The Union army lost 2,520 men (315 or 355 killed, 1,812 or 1,841 wounded, and 232 or 324 missing). Confederate losses were either 4,233 (473 killed, 1,997 wounded, and 1,763 captured or missing) or 1,423 killed, 5,692 wounded and 2,268 captured). (CWSAC Major Battle Union Victory)

Missouri. Skirmish at Granby.

Missouri. Skirmish in Monroe County

Missouri. Skirmish at Newtonia. The Confederates of Colonel Douglas Hancock Cooper and Colonel Joseph Orville Shelby evacuated Newtonia and retreated towards the Boston Mountains, screened aggressively by Shelby’s cavalry.

Tennessee. Skirmish at Middleton.

Galveston Harbour, Texas, also known as First Galveston or Galveston. The US Navy had established a blockade of Galveston Harbour in July 1861 but the town remained in Confederate hands for the next fourteen months. At 6 am, Commodore William B Renshaw, commanding the Union blockading ships in the Galveston Bay area, sent USS Harriet Lane, Commander Jonathan M Wainwright, into the harbour, flying a flag of truce. The intention was to inform the military authorities in Galveston that if the town did not surrender, the US Navy ships would attack.

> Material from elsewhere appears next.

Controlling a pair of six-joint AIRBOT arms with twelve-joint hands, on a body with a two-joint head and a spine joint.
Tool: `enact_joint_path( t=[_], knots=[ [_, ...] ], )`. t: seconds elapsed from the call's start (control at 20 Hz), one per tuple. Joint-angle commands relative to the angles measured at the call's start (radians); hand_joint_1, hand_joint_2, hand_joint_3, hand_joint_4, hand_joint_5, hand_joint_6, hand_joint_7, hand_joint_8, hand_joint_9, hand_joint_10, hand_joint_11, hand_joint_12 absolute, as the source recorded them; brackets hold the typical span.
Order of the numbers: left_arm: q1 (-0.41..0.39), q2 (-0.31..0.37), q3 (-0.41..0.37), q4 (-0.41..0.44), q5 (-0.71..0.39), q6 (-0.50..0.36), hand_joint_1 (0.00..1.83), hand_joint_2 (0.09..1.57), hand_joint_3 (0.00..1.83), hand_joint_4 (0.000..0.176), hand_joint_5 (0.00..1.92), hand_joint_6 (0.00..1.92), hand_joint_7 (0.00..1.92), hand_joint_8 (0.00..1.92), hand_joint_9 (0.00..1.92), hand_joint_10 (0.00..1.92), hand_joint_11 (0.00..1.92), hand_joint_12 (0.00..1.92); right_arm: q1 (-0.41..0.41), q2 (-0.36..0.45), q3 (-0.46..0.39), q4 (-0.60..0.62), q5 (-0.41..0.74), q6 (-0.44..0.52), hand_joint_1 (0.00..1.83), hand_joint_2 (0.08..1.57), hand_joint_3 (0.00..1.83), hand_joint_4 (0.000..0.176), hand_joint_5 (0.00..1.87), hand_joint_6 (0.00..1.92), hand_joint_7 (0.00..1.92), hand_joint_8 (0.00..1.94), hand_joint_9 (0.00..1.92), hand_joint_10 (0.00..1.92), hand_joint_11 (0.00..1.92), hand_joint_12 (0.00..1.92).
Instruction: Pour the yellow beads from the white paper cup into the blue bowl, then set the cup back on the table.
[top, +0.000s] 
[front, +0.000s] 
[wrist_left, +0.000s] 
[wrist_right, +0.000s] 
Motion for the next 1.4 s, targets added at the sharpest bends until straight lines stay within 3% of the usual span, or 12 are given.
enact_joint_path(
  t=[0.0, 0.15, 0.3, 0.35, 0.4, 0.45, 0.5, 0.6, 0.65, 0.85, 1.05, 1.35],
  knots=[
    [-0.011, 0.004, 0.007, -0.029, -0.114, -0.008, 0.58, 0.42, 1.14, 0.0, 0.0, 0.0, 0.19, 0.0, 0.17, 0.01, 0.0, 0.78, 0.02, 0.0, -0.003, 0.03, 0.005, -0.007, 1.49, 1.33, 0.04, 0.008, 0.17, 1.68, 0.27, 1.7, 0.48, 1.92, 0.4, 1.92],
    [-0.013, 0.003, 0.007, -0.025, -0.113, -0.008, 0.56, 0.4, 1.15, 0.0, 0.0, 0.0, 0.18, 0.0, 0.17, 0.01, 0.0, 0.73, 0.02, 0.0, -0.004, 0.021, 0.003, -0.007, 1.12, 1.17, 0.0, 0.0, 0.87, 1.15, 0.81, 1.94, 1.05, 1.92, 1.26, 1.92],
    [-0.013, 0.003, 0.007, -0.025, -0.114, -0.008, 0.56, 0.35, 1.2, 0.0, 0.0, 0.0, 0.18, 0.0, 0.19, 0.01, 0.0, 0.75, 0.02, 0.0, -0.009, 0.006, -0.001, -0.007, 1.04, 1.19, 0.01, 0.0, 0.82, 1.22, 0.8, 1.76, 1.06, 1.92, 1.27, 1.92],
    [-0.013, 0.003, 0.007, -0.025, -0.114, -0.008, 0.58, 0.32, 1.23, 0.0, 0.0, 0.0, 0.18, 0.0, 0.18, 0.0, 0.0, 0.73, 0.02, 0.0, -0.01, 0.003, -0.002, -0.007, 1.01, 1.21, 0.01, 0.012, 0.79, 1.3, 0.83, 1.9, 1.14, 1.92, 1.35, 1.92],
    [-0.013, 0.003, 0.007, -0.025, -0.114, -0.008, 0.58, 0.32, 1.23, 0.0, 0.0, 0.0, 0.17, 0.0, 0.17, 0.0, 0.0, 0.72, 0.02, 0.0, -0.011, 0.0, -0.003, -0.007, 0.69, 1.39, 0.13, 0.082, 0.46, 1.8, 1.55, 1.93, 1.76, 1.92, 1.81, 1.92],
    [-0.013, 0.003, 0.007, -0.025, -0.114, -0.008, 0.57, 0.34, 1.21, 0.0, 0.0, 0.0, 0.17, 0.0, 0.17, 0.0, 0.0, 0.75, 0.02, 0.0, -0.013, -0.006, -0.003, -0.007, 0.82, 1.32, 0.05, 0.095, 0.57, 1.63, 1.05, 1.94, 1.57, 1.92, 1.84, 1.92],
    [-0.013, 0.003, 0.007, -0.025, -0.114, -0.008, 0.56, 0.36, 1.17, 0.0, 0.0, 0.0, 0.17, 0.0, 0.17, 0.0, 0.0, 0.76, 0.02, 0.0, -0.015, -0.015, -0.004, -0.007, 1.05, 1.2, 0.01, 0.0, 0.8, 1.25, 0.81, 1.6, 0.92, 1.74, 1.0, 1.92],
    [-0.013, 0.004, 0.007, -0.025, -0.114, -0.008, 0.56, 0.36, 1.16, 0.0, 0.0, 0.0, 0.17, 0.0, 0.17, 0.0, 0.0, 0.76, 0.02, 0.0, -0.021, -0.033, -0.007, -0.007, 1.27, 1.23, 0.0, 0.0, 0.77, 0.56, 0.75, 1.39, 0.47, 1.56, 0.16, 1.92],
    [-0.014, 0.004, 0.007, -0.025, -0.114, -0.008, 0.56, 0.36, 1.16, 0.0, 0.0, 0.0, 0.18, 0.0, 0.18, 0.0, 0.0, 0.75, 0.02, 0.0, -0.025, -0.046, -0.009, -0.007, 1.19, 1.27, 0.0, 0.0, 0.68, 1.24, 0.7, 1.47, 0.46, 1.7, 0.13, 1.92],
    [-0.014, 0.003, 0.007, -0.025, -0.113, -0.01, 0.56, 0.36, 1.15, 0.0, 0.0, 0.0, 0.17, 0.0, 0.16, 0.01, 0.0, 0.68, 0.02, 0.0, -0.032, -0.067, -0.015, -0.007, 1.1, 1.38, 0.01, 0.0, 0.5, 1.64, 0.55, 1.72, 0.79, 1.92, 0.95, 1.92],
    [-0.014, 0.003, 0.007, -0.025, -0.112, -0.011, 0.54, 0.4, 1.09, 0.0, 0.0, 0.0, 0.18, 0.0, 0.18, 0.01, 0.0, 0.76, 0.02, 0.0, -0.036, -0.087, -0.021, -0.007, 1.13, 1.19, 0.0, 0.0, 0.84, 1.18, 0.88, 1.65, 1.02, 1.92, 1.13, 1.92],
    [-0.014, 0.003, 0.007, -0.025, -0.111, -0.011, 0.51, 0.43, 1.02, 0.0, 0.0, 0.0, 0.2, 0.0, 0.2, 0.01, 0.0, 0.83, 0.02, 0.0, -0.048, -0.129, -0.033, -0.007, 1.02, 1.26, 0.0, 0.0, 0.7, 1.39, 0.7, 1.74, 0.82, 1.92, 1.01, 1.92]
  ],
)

A time limit of one hour was set for a reply.
Colonel Joseph J Cook, the Confederate military commander in the area, and his subordinate Colonel Xavier Blanchard Debray, would not come out to the Union ship or send an officer to receive the communication, so USS Harriet Lane weighed anchor and returned to the fleet. Four Union steamers with a mortar boat in tow entered the harbour and moved to the same area where USS Harriet Lane had anchored. Observing this activity, Confederates at Fort Point opened fire and the US Navy ships answered. Eventually, the Union ships disabled the single Confederate gun at Fort Point and engaged other targets. Two Confederate guns from another location then opened on the Union ships.
The boat that Colonel Cook had dispatched now approached the Union vessels and two Confederate officers boarded USS Westfield. Renshaw demanded an unconditional surrender of Galveston or he would begin shelling the town. Cook refused Renshaw’s terms and conveyed to Renshaw that the responsibility of destroying the town and killing women, children and aliens rested on him. Renshaw threatened to resume the shelling and made preparations for towing the mortar boat into position. One of the Confederate officers asked whether he could have time to talk again with Cook. This officer, a major, negotiated with Renshaw for a four-day truce to evacuate the women, children, and aliens from the city. Cook approved the truce but added a stipulation that if Renshaw would not move troops closer to Galveston, Cook would not permit his men to come below the city. The agreement was finalised but never written down, which later caused problems. The Confederates did evacuate, taking all of their weapons, ammunition, supplies, and whatever they could carry with them. Renshaw did not think that the agreement allowed for all this but did nothing, due to the absence of a written agreement. The fall of Galveston closed an important Confederate port to commerce raiders. (CWSAC Limited Battle Union Victory)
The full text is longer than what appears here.